Processor? Graphics card? Power supply? All of the above?

Whenever I get around to building a machine (someday), if I ever need real power it would be for image and video editing, not for gaming. But what makes up a budget video editor anyway? Is there a certain brand of graphics card I should always use or one that I should always avoid? Is one processor better than the other specifically dealing with editing? Is there a point where you have all of the RAM you will logically need?

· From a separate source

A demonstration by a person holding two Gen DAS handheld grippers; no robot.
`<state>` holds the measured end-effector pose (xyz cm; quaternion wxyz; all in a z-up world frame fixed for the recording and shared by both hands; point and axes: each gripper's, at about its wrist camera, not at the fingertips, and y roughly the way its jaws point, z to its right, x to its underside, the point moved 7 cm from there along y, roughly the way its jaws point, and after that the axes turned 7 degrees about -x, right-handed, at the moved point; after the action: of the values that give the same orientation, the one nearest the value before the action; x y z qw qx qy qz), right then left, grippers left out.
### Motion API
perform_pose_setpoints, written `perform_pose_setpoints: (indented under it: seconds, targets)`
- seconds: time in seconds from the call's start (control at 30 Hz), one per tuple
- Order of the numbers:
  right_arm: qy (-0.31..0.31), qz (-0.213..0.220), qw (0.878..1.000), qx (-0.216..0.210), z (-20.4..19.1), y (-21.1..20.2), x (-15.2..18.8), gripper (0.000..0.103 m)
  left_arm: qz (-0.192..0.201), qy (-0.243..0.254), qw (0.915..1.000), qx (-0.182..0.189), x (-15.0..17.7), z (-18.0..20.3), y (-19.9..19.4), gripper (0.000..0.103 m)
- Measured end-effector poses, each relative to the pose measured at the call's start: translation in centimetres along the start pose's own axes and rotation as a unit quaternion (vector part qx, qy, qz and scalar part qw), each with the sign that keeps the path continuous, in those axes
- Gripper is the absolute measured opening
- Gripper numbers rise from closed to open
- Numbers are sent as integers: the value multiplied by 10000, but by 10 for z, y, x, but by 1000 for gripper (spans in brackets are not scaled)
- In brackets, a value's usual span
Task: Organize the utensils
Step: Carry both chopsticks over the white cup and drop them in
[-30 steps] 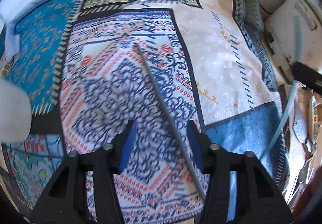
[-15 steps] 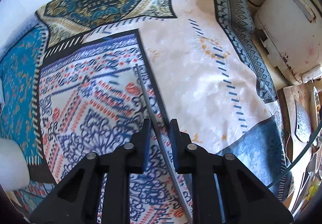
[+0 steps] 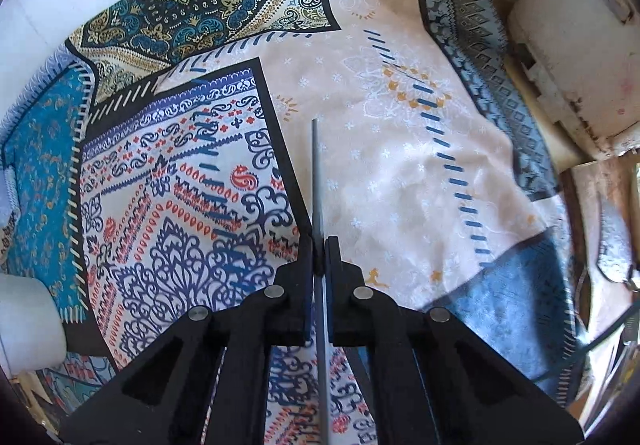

I'm not so much asking for exact suggestions with newegg links. I just want to understand the good verses bad options. As my benchmark, it seems like everyone else recodes hour-long videos in Handbrake in only a few minutes where the same may take me two hours on my dinosaur machine.


----------



## bassfisher6522 (Jul 22, 2012)

NotSoGeeky said:


> Processor? Graphics card? Power supply? All of the above?


Yes....They all have to work together.



NotSoGeeky said:


> Is there a certain brand of graphics card


Yes....The Quadro GPU's. While a high end GPU for gaming will do the job the Quadro GPU's are specifically designed to do that kind of work. They are twice as expensive as a regular GPU.


----------



## NotSoGeeky (Oct 9, 2008)

So is that saying Nvidia is generally better than AMD for editing, or just that particular model? Again, I am speaking about this for a budget standpoint. I can't afford to buy a $4,000 GPU just for casual editing.


----------



## storm5510 (Mar 26, 2009)

NotSoGeeky said:


> So is that saying Nvidia is generally better than AMD for editing, or just that particular model? Again, I am speaking about this for a budget standpoint. I can't afford to buy a $4,000 GPU just for casual editing.


I am unaware of any video editing application which uses a GPU. A fast CPU and a lot of RAM is a good option. Higher amounts of RAM will decrease hard drive thrashing. A SSD would not last long being used in this way.


----------



## SpareChange (Mar 7, 2019)

Casual editing you will need a decent HT CPU (threaded I would say at least 8c/16t) and about 32GB of memory (64 if you're a pro) and a nice GPU with a lot of memory doesn't need to be a quadro for casual editing but you'll want at least 6-8GB of VRAM preferably 8GB+. Very obviously now isn't the time to build an AMD CPU rig (even the last gen AMD CPU's have gone up) and GPU's are way out of touch for a normal consumer. The only choice right now is a pre-built but you need to know what you're looking at. You could get away with a 6c/12t CPU and a nice GPU for casual editing but again you would need to know what you're looking at and the only 6c/12t CPU's that are reasonable are 2600/2600x/ 3600 (not 3600x) and Intel I5 9400/10400/10600k and Intel I7 10700/10700k (8c/16t). Intel I9 10850k isn't a bad buy. Pretty much everything AMD is a bad buy right now other than the R5 3600.


----------